_GIVEN ENTRIES:_
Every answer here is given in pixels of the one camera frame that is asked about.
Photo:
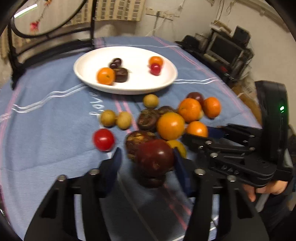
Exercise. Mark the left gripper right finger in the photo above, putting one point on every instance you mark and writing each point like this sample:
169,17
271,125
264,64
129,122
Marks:
221,209

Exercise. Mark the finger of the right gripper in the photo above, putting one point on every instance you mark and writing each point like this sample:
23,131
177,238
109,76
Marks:
211,147
234,132

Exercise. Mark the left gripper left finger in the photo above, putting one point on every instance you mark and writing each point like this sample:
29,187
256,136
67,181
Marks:
55,217

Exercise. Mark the small mandarin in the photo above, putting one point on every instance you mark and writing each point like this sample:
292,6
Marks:
197,128

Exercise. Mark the yellow tomato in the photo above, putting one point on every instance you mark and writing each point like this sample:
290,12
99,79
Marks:
181,148

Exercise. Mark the large mandarin orange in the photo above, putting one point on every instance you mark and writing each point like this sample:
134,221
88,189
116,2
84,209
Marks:
190,110

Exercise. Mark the orange tomato fruit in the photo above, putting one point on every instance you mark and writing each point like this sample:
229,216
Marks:
170,126

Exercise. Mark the dark purple plum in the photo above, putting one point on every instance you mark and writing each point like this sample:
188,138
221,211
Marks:
197,96

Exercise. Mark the dark red plum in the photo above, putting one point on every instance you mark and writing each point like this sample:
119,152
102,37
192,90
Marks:
154,158

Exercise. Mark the red cherry tomato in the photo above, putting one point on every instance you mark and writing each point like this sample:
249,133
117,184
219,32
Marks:
155,69
104,140

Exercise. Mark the small orange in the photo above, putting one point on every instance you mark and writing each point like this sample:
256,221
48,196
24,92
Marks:
156,60
105,76

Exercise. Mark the right hand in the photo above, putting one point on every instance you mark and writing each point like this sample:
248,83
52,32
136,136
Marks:
274,187

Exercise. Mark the mandarin orange far right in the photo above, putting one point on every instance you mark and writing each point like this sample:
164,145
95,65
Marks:
212,107

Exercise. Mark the brown water chestnut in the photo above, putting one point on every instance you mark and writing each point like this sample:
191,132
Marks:
134,139
147,120

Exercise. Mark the yellow longan top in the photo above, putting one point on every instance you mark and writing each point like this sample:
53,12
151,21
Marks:
151,101

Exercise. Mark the yellow longan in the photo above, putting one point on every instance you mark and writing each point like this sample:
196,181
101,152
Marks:
108,118
151,101
124,120

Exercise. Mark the computer monitor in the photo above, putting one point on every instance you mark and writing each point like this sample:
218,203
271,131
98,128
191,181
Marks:
223,49

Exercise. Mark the black speaker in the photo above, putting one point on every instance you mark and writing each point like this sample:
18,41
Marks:
241,37

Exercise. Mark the blue striped tablecloth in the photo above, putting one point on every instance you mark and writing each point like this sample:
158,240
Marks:
47,124

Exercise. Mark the white oval plate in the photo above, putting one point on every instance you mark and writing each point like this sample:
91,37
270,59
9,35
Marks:
139,79

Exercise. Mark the black hat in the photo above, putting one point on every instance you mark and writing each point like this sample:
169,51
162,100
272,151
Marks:
189,42

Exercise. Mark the dark water chestnut on plate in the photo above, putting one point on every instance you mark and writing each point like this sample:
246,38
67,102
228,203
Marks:
121,75

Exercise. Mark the dark cherry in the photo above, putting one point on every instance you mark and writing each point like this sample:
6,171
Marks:
118,61
113,65

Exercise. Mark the beige checked curtain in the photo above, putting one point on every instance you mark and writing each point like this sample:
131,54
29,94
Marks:
115,9

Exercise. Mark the round embroidered screen stand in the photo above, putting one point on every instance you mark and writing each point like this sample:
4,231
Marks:
77,37

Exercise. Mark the wall power strip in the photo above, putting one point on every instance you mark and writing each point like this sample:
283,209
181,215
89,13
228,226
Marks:
161,14

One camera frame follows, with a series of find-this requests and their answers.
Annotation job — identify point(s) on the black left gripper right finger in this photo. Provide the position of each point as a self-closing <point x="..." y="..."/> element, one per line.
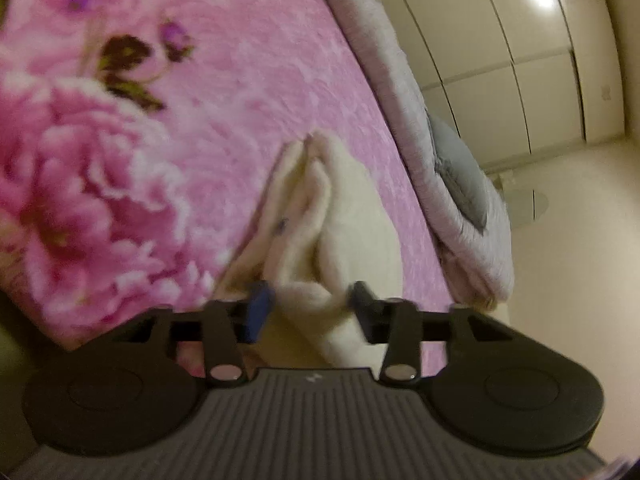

_TASK REQUIREMENTS:_ Reproduce the whole of the data, word for word, and omit its pictures.

_TASK RESULT:_
Every answer here is given in pixels of the one camera frame that is asked about.
Photo:
Exercise. Mark the left gripper right finger in the photo above, putting one point on every instance you mark and writing each point like this sample:
169,17
271,125
264,64
129,122
Marks:
221,209

Exercise. Mark the finger of the right gripper in the photo above, putting one point on every instance you mark and writing each point like this sample:
23,131
177,238
109,76
Marks:
211,147
234,132

Exercise. Mark the left gripper left finger in the photo above, putting one point on every instance you mark and writing each point like this sample:
29,187
256,136
67,181
Marks:
55,217

Exercise. Mark the small mandarin in the photo above, putting one point on every instance you mark and writing each point like this sample:
292,6
Marks:
197,128

Exercise. Mark the yellow tomato in the photo above, putting one point on every instance you mark and writing each point like this sample:
290,12
99,79
Marks:
181,148

Exercise. Mark the large mandarin orange in the photo above, putting one point on every instance you mark and writing each point like this sample:
134,221
88,189
116,2
84,209
Marks:
190,110

Exercise. Mark the orange tomato fruit in the photo above, putting one point on every instance you mark and writing each point like this sample:
229,216
Marks:
170,126

Exercise. Mark the dark purple plum in the photo above, putting one point on every instance you mark and writing each point like this sample:
188,138
221,211
Marks:
197,96

Exercise. Mark the dark red plum in the photo above, putting one point on every instance you mark and writing each point like this sample:
119,152
102,37
192,90
Marks:
154,158

Exercise. Mark the red cherry tomato in the photo above, putting one point on every instance you mark and writing each point like this sample:
249,133
117,184
219,32
Marks:
155,69
104,140

Exercise. Mark the small orange in the photo above, putting one point on every instance you mark and writing each point like this sample:
256,221
48,196
24,92
Marks:
156,60
105,76

Exercise. Mark the right hand in the photo above, putting one point on every instance you mark and writing each point like this sample:
248,83
52,32
136,136
Marks:
274,187

Exercise. Mark the mandarin orange far right in the photo above, putting one point on every instance you mark and writing each point like this sample:
164,145
95,65
Marks:
212,107

Exercise. Mark the brown water chestnut in the photo above, putting one point on every instance you mark and writing each point like this sample:
191,132
Marks:
134,139
147,120

Exercise. Mark the yellow longan top in the photo above, putting one point on every instance you mark and writing each point like this sample:
53,12
151,21
Marks:
151,101

Exercise. Mark the yellow longan in the photo above, putting one point on every instance you mark and writing each point like this sample:
196,181
101,152
Marks:
108,118
151,101
124,120

Exercise. Mark the computer monitor in the photo above, putting one point on every instance you mark and writing each point like this sample:
218,203
271,131
98,128
191,181
Marks:
223,49

Exercise. Mark the black speaker in the photo above, putting one point on every instance you mark and writing each point like this sample:
18,41
Marks:
241,37

Exercise. Mark the blue striped tablecloth in the photo above, putting one point on every instance you mark and writing each point like this sample:
158,240
Marks:
47,124

Exercise. Mark the white oval plate in the photo above, putting one point on every instance you mark and writing each point like this sample:
91,37
270,59
9,35
Marks:
139,79

Exercise. Mark the black hat in the photo above, putting one point on every instance you mark and writing each point like this sample:
169,51
162,100
272,151
Marks:
189,42

Exercise. Mark the dark water chestnut on plate in the photo above, putting one point on every instance you mark and writing each point like this sample:
246,38
67,102
228,203
Marks:
121,75

Exercise. Mark the dark cherry in the photo above, putting one point on every instance you mark and writing each point like this sample:
6,171
Marks:
118,61
113,65

Exercise. Mark the beige checked curtain in the photo above, putting one point on every instance you mark and writing each point like this sample:
131,54
29,94
Marks:
115,9

Exercise. Mark the round embroidered screen stand in the photo above, putting one point on every instance you mark and writing each point like this sample:
4,231
Marks:
77,37

Exercise. Mark the wall power strip in the photo above, putting one point on every instance you mark and writing each point like this sample:
283,209
181,215
89,13
228,226
Marks:
161,14

One camera frame follows, with a series of find-this requests and their answers.
Annotation job — identify point(s) on the black left gripper right finger in this photo. Provide the position of each point as a self-closing <point x="..." y="..."/> element, one per line.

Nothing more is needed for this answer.